The event was dedicated to the new mandatory reporting requirements for companies that are UK incorporated and listed on the main market of the London Stock Exchange; or officially listed in a European Economic Area; or admitted to dealing on either the New York Stock Exchange or NASDAQ. The new requirement only applies to companies that meet both of these criteria.
The seminar, comprising speakers from UK and Russia, aimed to inform companies, policymakers, investors, and expert groups about the new requirements and highlight the benefits of carbon reporting.
Sue Whitehead (Head of Non-Financial Reporting, Department for Environment Food and Rural Affairs, responsible for the development of the requirements in the UK government) described the new UK requirements on carbon reporting. The new measures require directors’ annual reports to include details of their company’s carbon emissions after October 2013. The requirements were introduced following consultation with over 2000 companies and investors, who overwhelmingly support their adoption.
Bruno Bastit (Regional Head, Russia & CIS, Hermes Fund Managers, UK) explained why investors are so keen to see details of companies’ carbon emissions and carbon management; good carbon management is a proxy for good business management, and reassures investors that they are investing in a well-run company. Without this information, investors can only assume that nothing is being done in this area. And by providing this information companies often find they have greater access to lower-cost finance. For these reasons, many companies have already been voluntarily reporting on their carbon emissions.
Olga Rublevskaya (Deputy Head for the Business Development, Branch of the Vodocanal St Petersburg “Engineering and Innovative Centre”) described why Vodocanal had taken the decision to manage and report its emissions; as an organisation it aspires to high environmental standards, and in measuring its emissions it has also been able to identify areas of wasted resource leading to changes that make Vodocanal’s technical processes more efficient.
Julia Polonskaya (Sustainable Finance Program coordinator, WWF-Russia) described how more and more financial exchanges are looking at sustainability issues in non-financial reporting.
Alexander Averchenkov (UNDP Russia) explained the latest developments in Carbon reporting in Russia. Companies will have to start measuring and managing their emissions, before any form of emissions trading scheme can be developed in Russia. Voluntary carbon reporting is one way to do this.
From April 2013, new regulations will come into force in the UK, requiring quoted companies on the London Stock Exchange to report their greenhouse gas emissions. The regulations will affect just over 1000 companies which will have to report on emissions from all their operations, including those overseas.
There are a range of benefits to companies, customers and investors from company reporting of emissions.
You cannot manage what you cannot measure and effective carbon management can act as a strong indicator of a well run business. Energy management and carbon reporting are intrinsically linked and the poor management of energy negatively affects a company’s performance by wasting expensive resources, driving down the company’s profits whilst driving up its carbon emissions.

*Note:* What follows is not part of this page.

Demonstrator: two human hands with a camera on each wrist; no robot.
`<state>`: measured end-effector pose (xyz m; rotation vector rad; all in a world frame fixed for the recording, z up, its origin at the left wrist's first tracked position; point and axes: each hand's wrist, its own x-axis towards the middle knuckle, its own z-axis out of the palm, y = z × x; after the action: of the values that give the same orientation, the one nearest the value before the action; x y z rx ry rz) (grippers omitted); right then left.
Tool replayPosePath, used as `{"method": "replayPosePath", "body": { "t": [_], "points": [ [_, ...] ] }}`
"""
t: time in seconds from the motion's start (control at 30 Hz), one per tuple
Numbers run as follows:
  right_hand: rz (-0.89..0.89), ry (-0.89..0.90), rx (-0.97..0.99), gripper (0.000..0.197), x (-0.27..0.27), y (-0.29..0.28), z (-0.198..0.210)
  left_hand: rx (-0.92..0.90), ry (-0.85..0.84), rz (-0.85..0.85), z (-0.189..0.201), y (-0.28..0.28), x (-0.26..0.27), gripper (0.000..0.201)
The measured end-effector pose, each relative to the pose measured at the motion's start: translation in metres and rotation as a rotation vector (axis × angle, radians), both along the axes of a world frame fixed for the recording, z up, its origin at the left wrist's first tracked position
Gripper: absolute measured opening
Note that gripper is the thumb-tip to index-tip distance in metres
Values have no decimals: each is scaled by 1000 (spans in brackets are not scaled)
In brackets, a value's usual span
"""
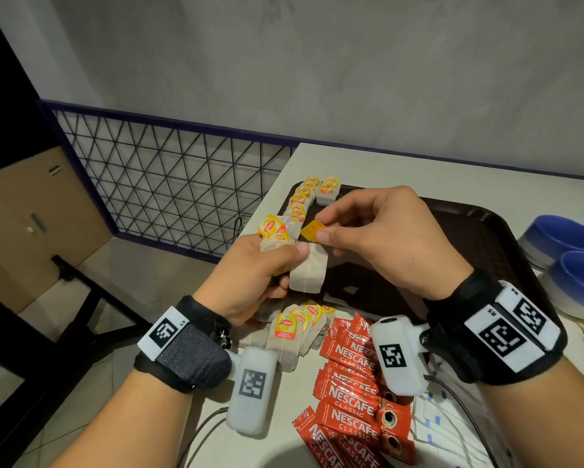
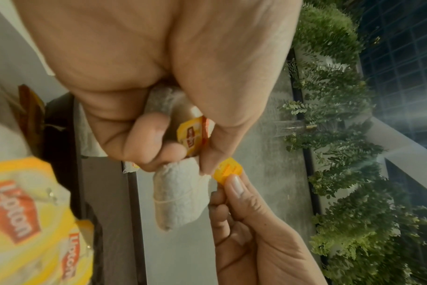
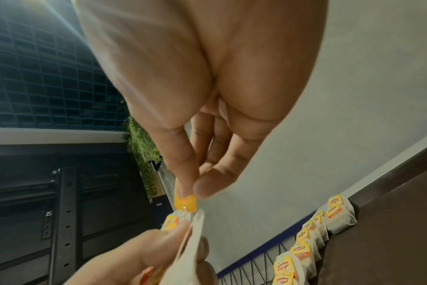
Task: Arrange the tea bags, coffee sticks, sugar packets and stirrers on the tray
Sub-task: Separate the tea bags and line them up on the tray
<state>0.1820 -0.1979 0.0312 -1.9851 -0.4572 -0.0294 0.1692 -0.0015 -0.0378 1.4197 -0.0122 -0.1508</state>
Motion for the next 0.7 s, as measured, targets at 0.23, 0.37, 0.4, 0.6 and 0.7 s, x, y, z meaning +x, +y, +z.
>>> {"method": "replayPosePath", "body": {
  "t": [0.23, 0.37, 0.4, 0.6, 0.7],
  "points": [
    [46, -85, -55, 9, -1, 3, 0, -120, -11, 36, 0, 0, 2, 13],
    [49, -103, -95, 9, -2, 5, -2, -196, -42, 57, 1, 1, 3, 24],
    [40, -119, -113, 10, -2, 5, -2, -202, -45, 59, 2, 1, 2, 18],
    [9, -229, -203, 10, -4, 7, -5, -227, -51, 54, 3, 2, 2, 22],
    [22, -260, -257, 12, -4, 8, -5, -234, -64, 53, 2, 2, 2, 29]
  ]
}}
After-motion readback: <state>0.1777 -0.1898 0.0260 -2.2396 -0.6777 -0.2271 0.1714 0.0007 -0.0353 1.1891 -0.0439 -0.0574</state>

Instrument for attracting investment:
Whilst companies are the main users and beneficiaries of measuring and reporting on their emissions, investors are increasingly interested in incorporating climate change risks into their investment analysis. Investors with long-term horizons, such as pension funds, have an interest in companies taking action to reduce their emissions now, so as to minimise future costs from the rising price of carbon.
Public reputation and customer focus:
Failure to plan for a future of increasingly unstable environmental factors may risk the long-term future of a business, its public reputation and its ability to operate. Increasingly customers, particularly in the West, are demanding companies account for the environmental impact, most notably around their greenhouse gas emissions. Any company targeting customers overseas will need to implement structured, clear and consistent carbon reporting to demonstrate the efforts it is making to reduce its environmental impact.